If the pancakes hadn’t been so good I would have opened up a big ol’ can of art history right there. And it probably would have looked like this:

Classy.

I’m not a big symphony or classical music guy. Thanks to Sesame Street and Bugs Bunny I know some of classical music’s greatest hits, but I’m more of a fan of something I can dance to, even if I won’t dance in public. But I have friends who are fans of classical music and even opera, and it’s kind of cool to be able to share with them that I live in a town with a world-class symphony and, just as important, a world-class performance space, the Schermerhorn Center. Not long after it opened a rock star, who shall remain nameless because I can’t remember her name, performed there. During the sound check she sat in every section and listened to her band. Her verdict was, “There’s not a single bad seat in here.”

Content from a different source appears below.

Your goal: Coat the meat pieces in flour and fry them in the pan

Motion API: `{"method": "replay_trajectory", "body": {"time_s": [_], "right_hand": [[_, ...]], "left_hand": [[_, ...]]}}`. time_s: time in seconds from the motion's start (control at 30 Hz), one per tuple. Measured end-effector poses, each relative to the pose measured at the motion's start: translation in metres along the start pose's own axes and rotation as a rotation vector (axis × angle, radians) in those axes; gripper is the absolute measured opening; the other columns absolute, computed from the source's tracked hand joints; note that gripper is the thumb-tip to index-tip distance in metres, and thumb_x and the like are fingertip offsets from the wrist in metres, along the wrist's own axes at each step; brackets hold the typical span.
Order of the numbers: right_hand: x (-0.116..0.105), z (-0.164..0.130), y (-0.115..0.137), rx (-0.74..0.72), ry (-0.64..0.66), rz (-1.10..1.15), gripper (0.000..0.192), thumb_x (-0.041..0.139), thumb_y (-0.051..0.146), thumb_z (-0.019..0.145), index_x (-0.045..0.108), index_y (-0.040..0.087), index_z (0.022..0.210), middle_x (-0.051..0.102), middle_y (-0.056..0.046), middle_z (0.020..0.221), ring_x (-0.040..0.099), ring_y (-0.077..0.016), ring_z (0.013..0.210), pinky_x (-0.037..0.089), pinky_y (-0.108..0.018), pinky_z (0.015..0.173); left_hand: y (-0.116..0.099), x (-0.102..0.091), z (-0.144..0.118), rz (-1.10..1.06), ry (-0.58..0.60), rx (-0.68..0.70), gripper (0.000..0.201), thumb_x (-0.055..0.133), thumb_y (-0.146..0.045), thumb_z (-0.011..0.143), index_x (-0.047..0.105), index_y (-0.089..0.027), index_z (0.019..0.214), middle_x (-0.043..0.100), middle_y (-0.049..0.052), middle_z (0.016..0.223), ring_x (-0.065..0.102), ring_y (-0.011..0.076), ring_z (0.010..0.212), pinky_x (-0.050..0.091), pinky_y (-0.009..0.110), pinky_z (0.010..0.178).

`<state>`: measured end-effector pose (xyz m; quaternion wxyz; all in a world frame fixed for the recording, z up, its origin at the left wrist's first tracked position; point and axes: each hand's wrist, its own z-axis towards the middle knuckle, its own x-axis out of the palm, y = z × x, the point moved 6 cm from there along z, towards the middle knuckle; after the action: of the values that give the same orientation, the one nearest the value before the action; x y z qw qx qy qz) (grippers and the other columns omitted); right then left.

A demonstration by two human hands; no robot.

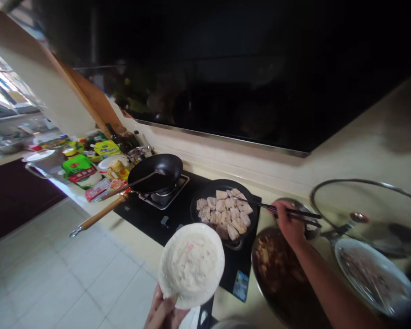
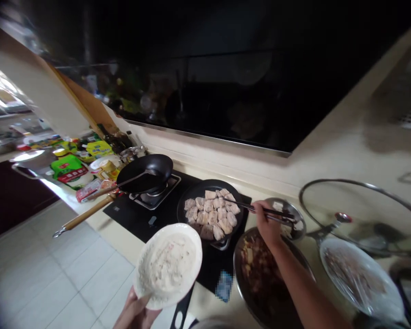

Now, though, its world-class conductor, Giancarlo Guerrerom is retiring, which makes me wonder if they’ll do a new version of this commercial he did for the symphony ten years ago:

And maybe like me you feel a little irked when he gets to “soporific” and his response is this:

Yeah, I get it, “soporific” isn’t a word you likely use every day, even if you work at a sleep clinic, but it seems like a missed opportunity. Let’s start with what soporific is, and the world-class source for definitions, the Oxford English Dictionary.

Seeing a tuxedoed symphony conductor stretched out on the stage sound asleep, maybe in an oversized bed, would be funny and educational, and I wish they’d gone with that.

Then there’s this:

It’s hard to see but he’s popping the top of a Yazoo Dos Perros. At the time Yazoo was the only local beer in Nashville, and it’s still very good, but if they filmed that today he’d have almost a dozen to choose from.

Because we’ve also got some world-class beer here.